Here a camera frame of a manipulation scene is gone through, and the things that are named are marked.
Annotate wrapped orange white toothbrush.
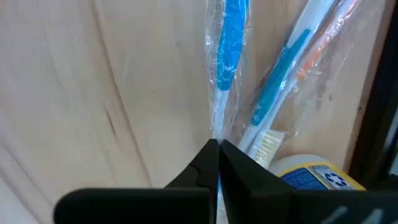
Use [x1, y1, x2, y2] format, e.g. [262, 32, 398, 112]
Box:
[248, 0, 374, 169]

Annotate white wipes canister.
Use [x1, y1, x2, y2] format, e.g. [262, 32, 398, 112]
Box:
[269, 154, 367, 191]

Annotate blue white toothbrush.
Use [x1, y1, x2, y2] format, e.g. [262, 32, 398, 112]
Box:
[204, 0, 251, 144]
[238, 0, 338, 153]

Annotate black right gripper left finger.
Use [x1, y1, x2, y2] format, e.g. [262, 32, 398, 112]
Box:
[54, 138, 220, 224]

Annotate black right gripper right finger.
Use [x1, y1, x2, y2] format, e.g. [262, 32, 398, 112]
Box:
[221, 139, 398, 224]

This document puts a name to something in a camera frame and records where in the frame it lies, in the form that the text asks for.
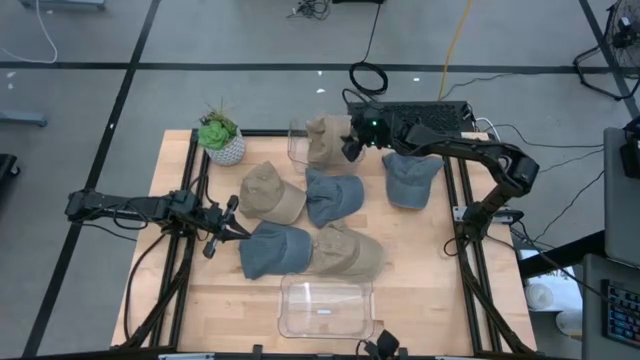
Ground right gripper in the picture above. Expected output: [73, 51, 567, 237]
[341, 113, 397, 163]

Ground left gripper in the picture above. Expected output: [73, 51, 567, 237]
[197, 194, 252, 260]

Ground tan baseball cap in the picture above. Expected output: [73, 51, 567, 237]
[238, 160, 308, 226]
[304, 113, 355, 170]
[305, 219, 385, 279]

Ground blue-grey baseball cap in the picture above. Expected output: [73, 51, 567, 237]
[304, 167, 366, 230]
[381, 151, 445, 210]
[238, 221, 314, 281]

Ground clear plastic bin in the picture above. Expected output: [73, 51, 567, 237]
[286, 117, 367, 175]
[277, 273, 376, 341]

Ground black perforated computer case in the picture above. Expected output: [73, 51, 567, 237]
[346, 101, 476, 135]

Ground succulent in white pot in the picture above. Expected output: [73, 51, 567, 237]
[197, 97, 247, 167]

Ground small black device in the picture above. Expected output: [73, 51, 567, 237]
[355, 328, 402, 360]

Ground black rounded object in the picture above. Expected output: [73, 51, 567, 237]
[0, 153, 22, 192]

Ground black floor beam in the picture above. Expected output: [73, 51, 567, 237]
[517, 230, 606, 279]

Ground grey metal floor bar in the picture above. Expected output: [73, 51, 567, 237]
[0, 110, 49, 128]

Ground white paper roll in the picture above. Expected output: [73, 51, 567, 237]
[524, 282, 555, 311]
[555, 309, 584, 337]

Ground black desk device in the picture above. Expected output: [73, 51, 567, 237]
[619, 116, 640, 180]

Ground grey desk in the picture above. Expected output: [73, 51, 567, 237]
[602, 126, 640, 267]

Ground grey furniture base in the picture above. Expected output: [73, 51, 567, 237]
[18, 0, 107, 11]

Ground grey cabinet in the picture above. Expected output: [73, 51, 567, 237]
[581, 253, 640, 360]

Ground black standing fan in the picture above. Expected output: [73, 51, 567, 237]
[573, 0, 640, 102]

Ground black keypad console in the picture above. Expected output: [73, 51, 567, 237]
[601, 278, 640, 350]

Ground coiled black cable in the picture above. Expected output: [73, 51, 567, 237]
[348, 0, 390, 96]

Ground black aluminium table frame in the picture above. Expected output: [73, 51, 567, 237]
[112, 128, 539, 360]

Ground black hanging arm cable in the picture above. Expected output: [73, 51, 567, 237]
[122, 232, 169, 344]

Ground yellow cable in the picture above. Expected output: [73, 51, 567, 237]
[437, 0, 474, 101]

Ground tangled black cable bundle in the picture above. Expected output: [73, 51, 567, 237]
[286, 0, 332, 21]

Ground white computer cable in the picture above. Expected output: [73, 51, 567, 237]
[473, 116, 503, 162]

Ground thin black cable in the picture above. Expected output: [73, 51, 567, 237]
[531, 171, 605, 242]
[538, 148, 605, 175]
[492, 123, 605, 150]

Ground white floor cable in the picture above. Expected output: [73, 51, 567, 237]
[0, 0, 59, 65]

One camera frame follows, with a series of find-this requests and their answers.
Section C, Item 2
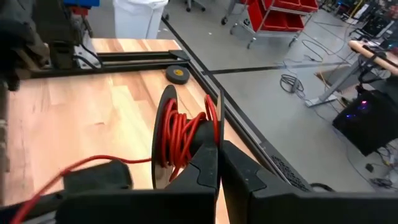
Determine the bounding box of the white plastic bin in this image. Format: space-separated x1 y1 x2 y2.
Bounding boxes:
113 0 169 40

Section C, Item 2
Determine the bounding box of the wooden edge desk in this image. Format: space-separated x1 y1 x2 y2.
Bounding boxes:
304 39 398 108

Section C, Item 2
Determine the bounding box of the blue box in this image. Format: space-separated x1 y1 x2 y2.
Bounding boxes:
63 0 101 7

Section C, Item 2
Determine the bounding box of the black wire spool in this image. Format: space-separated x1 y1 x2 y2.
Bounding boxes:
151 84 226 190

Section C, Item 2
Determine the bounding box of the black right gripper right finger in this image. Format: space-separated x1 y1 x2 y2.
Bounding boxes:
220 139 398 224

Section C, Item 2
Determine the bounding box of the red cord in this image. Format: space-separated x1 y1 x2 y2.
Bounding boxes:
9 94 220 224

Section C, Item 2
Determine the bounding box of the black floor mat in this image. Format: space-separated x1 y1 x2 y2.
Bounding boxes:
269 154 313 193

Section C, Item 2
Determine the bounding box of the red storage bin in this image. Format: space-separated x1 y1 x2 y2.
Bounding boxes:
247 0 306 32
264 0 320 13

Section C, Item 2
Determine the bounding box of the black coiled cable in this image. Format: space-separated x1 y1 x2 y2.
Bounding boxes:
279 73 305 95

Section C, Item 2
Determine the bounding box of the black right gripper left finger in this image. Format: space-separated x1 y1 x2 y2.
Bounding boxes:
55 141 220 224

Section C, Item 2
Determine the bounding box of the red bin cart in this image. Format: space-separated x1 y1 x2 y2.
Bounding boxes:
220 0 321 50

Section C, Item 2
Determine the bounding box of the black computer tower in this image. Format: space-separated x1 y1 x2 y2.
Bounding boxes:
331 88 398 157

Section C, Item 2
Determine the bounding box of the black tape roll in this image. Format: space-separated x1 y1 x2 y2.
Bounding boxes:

+ + + +

> [Task] With the line containing "Determine the bounding box of the black coiled" as the first, output each line through the final line of the entries above, exactly.

> [Answer space]
Determine the bounding box of the black coiled cable in this image. Format: space-separated x1 y1 x2 y2.
Bounding boxes:
279 73 305 95

Section C, Item 2
Determine the bounding box of the black right gripper left finger in this image. Format: space-separated x1 y1 x2 y2.
Bounding boxes:
55 141 220 224

Section C, Item 2
Determine the bounding box of the red bin cart in this image. Format: space-separated x1 y1 x2 y2.
Bounding boxes:
220 0 321 50

Section C, Item 2
Determine the bounding box of the black computer tower in this image. Format: space-separated x1 y1 x2 y2.
Bounding boxes:
331 88 398 157

Section C, Item 2
Determine the bounding box of the black tape roll in this image. Format: space-separated x1 y1 x2 y2.
Bounding boxes:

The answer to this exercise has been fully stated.